Nel mese di febbraio, Luigi Brugnaro e Michele Zuin hanno presentato ai sindacati un piano industriale, detto ‘Piano di azione’ per la ristrutturazione della casa da gioco veneziana, che si trova in una profonda crisi finanziaria. Allora è stato riferito che il piano doveva essere esaminato entro 40 giorni e doveva essere applicato entro il 30 giugno 2017.

Le leggi italiane non consentivano ulteriori ricapitalizzazioni della società fino all’entrata in vigore del cosiddetto ‘Testo Unico in materia di società a partecipazione pubblica’. Si tratta di una normativa che consente agli enti pubblici di avviare un piano di ricapitalizzazione solo se accompagnato da un piano di ristrutturazione.

Il ‘Piano di azione’ approvato prevede numerose misure relative alla ripresa della casa da gioco veneziana, tra cui la maggiore flessibilità operativa, nuovi orari di apertura, revisione degli accordi sindacali e del sistema premiale, così come la ridefinizione delle soglie minime e delle modalità distributive, un ampliamento dell’offerta e l’incremento delle attività di gioco a Ca’ Noghera. In effetti, il piano di ristrutturazione prevede la revisione delle spese per i servizi di ospitalità e gli investimenti di circa 6 milioni di euro nella sede di Ca’ Noghera.

Presso la casa da gioco lavorano più di 530 dipendenti, un terzo dei quali posizionati a Ca’ Vendramin e il resto a Ca’ Noghera. Logicamente, la maggior parte del costi di lavoro del personale pari a 41 milioni di euro in totale, sono generati dalla sede a Ca’ Noghera (27,6 milioni di euro).

Per la ripresa del casinò, il Comune ha chiesto un taglio dei costi di gestione di 5,8 milioni di euro per i prossimi 3 anni, tuttavia i sindacati hanno presentato un piano che prevede tagli da 2,8 milioni di euro.

Una delle ipotesi previsti dal piano per la riduzione dei costi è la chiusura della sede a Ca’ Vendramin dal 1 gennaio 2018 che porterà a ricadute in termini organizzativi e a circa 150 esuberi. L’altra ipotesi prevede il mantenimento delle due sedi, con certi sacrifici.

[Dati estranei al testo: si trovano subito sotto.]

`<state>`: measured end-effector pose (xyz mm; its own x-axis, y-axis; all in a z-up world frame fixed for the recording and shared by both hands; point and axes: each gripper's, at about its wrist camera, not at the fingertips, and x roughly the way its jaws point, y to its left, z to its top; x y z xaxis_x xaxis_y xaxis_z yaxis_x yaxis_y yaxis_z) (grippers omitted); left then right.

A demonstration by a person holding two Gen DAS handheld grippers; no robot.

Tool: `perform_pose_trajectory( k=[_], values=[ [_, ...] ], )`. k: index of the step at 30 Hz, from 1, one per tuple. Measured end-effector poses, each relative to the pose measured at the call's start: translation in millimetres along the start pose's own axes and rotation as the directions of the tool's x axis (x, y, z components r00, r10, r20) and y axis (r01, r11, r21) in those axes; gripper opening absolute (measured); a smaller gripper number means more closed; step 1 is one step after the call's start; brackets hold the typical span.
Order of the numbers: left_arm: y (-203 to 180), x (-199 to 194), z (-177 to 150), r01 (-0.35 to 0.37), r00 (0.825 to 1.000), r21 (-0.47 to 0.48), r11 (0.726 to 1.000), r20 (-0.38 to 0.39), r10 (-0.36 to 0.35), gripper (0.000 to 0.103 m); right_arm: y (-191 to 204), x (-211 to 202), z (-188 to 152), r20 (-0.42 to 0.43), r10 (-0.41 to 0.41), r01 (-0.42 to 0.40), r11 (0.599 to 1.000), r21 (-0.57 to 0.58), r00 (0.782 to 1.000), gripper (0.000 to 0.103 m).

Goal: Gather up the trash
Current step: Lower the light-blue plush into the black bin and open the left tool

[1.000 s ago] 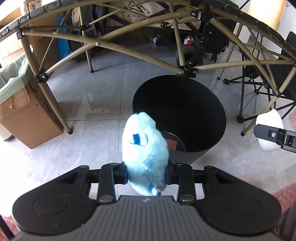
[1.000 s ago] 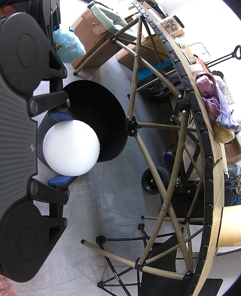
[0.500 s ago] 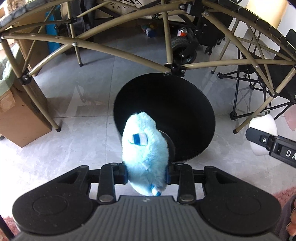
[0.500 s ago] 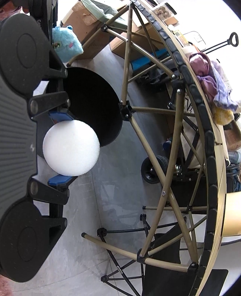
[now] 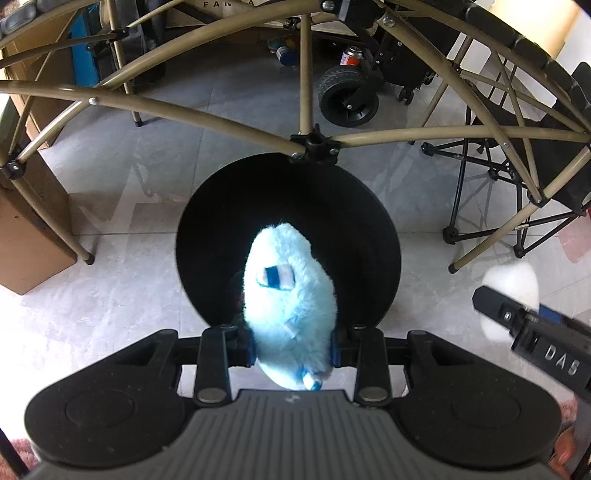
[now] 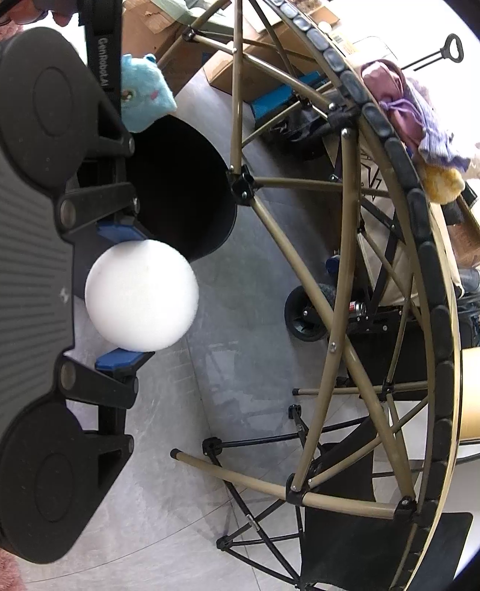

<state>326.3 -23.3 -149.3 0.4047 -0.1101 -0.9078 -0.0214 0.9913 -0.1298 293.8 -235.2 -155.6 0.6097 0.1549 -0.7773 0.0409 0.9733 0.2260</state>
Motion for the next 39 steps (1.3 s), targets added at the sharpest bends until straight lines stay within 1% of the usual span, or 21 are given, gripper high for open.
perform_pose_trajectory(
  k=[6,18,25,31,39],
  values=[
    [-5.3,10.6,10.9,0.012,1.0,-0.035,0.999,-0.028,-0.013,0.034,-4.6,3.9,-1.1,-0.01,-0.019,0.02,1.0,0.02,1.0,0.055],
    [-21.7,29.7,31.3,0.025,0.998,-0.082,0.996,-0.051,-0.03,0.034,-18.4,9.6,-0.3,-0.014,-0.056,0.057,0.996,0.07,0.998,0.055],
    [-30.6,42.8,40.3,0.015,0.998,-0.102,0.995,-0.061,-0.021,0.034,-22.9,13.0,0.2,-0.02,-0.072,0.074,0.994,0.085,0.997,0.055],
    [-24.3,53.7,45.7,-0.012,0.996,-0.135,0.991,-0.092,0.0,0.034,-27.3,15.7,0.7,-0.03,-0.08,0.082,0.992,0.096,0.996,0.055],
    [-18.2,60.5,50.4,-0.03,0.994,-0.154,0.988,-0.107,0.014,0.034,-27.9,19.4,0.9,-0.043,-0.079,0.083,0.992,0.1,0.996,0.055]
  ],
)
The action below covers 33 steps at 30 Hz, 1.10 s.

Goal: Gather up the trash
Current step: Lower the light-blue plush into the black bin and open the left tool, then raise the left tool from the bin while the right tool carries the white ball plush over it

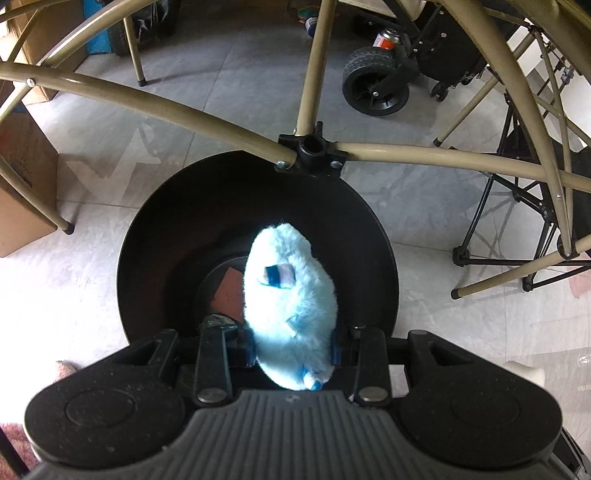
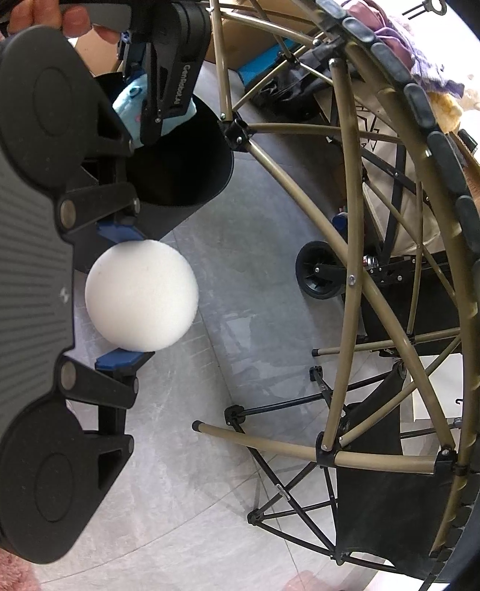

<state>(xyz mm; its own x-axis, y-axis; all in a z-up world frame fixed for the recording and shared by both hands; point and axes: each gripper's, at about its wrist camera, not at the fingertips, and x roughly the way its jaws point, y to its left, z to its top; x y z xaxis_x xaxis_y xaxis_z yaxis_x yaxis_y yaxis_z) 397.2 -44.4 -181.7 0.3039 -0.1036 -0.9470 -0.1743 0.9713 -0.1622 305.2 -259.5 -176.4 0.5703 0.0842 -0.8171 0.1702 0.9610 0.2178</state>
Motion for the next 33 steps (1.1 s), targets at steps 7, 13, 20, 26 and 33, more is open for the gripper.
perform_pose_trajectory(
  k=[7,13,20,26,33],
  values=[
    [0.2,-0.7,2.3,-0.035,0.999,0.004,0.999,0.005,0.035,0.081,-1.0,0.7,0.1,-0.004,0.004,-0.004,1.0,0.002,1.0,0.056],
    [-1.3,-6.8,2.9,-0.087,0.996,0.005,0.996,0.018,0.087,0.103,-1.2,-0.1,0.0,-0.001,0.005,-0.005,1.0,0.004,1.0,0.056],
    [0.8,-7.5,2.3,-0.083,0.996,0.013,0.996,0.012,0.083,0.103,-0.5,-0.6,-0.1,0.0,0.006,-0.006,1.0,0.003,1.0,0.056],
    [-0.4,-9.1,1.1,-0.081,0.997,0.023,0.996,0.015,0.081,0.103,-0.1,-0.6,0.1,-0.001,0.006,-0.006,1.0,0.003,1.0,0.056],
    [0.1,-11.0,0.0,-0.079,0.997,0.037,0.996,0.014,0.078,0.103,0.9,-0.8,0.3,-0.001,0.006,-0.006,1.0,0.002,1.0,0.056]
  ],
)
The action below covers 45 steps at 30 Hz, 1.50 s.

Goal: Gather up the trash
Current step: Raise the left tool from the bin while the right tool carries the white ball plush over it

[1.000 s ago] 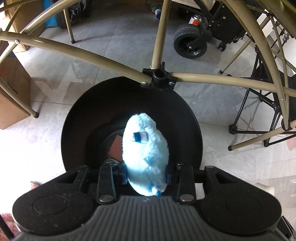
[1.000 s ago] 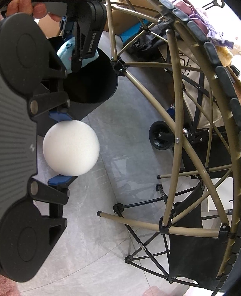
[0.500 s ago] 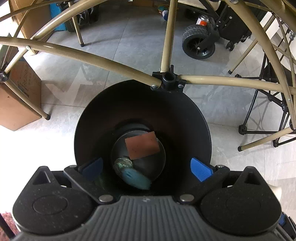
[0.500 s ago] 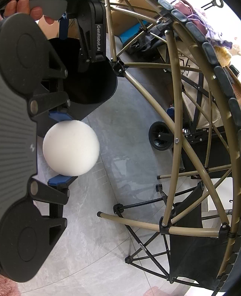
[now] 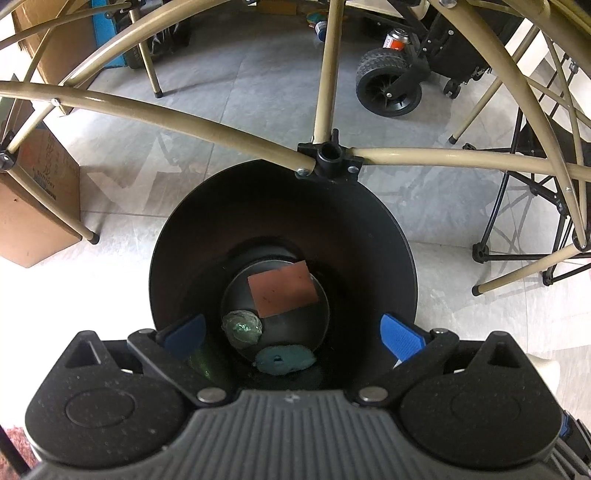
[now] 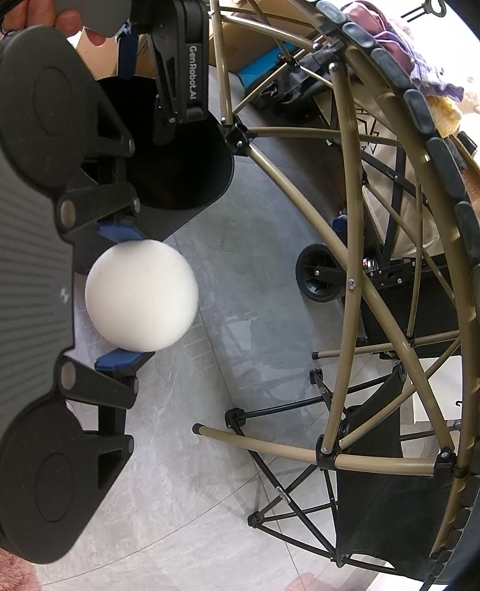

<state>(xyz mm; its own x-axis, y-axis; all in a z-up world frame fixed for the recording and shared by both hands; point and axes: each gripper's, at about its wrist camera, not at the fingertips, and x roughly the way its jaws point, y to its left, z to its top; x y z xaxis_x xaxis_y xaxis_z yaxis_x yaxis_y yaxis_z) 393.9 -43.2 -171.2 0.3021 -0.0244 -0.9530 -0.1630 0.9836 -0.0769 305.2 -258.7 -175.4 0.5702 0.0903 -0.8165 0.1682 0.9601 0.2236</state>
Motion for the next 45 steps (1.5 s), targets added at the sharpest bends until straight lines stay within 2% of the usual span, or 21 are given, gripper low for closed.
perform_pose_trajectory(
  k=[10,21,35,45],
  values=[
    [5.9,-12.2,-5.4,-0.011,0.999,0.051,0.999,0.034,0.009,0.103,12.8,-1.0,1.6,0.0,0.017,-0.017,0.999,-0.027,1.0,0.056],
    [37.3,-29.3,-10.3,-0.031,0.997,0.051,0.998,0.079,0.027,0.103,44.9,-3.4,0.1,-0.001,0.057,-0.056,0.995,-0.085,0.998,0.056],
    [107.2,-49.0,-22.2,-0.072,0.989,0.001,0.997,0.127,0.072,0.103,111.3,5.5,-5.7,-0.032,0.101,-0.106,0.975,-0.194,0.994,0.056],
    [154.0,-50.2,-31.3,-0.113,0.985,-0.038,0.993,0.126,0.117,0.103,151.3,23.8,-7.5,-0.088,0.085,-0.105,0.961,-0.254,0.992,0.056]
  ],
)
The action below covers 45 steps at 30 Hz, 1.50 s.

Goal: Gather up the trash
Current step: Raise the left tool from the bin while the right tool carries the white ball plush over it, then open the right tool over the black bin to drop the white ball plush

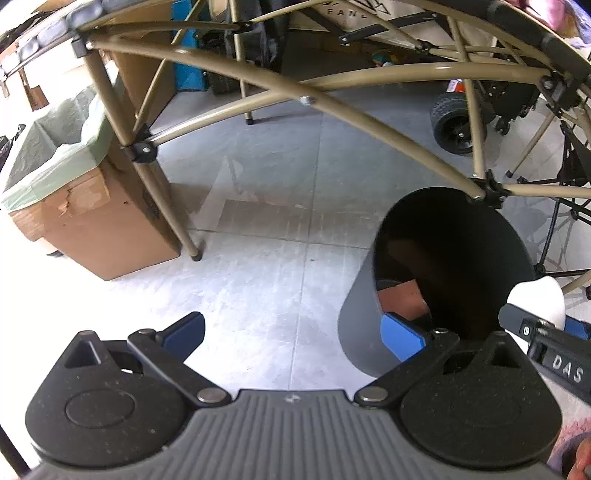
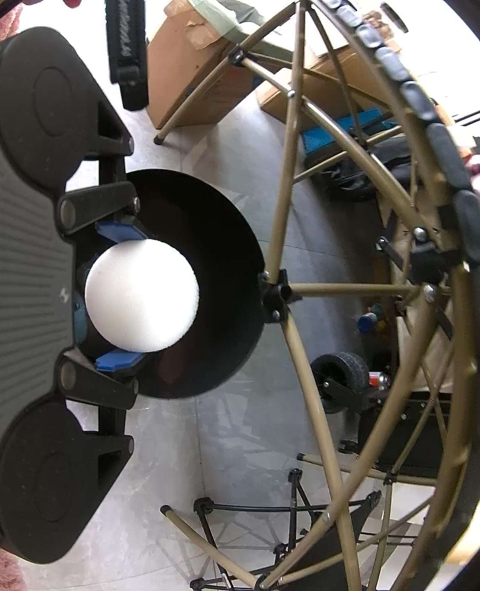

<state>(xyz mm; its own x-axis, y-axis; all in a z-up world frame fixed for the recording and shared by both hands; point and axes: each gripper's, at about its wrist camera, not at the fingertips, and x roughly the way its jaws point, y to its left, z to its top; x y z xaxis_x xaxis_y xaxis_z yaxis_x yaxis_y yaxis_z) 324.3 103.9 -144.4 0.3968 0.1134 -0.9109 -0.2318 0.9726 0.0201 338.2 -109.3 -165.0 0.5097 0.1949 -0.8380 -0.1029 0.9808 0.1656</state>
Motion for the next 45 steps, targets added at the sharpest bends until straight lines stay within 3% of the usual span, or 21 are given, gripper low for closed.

A questo proposito, signor Zuin ha proposto una singola sala unificata al terzo piano della sede a Ca’ Vendramin. In tal modo, il resto del palazzo rimarrà aperto per i cittadini e sarà possibile l’organizzazione di più eventi speciali. Un’altra proposta è stata quella di assumere personale cinese visto che una gran parte della clientela proviene dall’Estremo Oriente.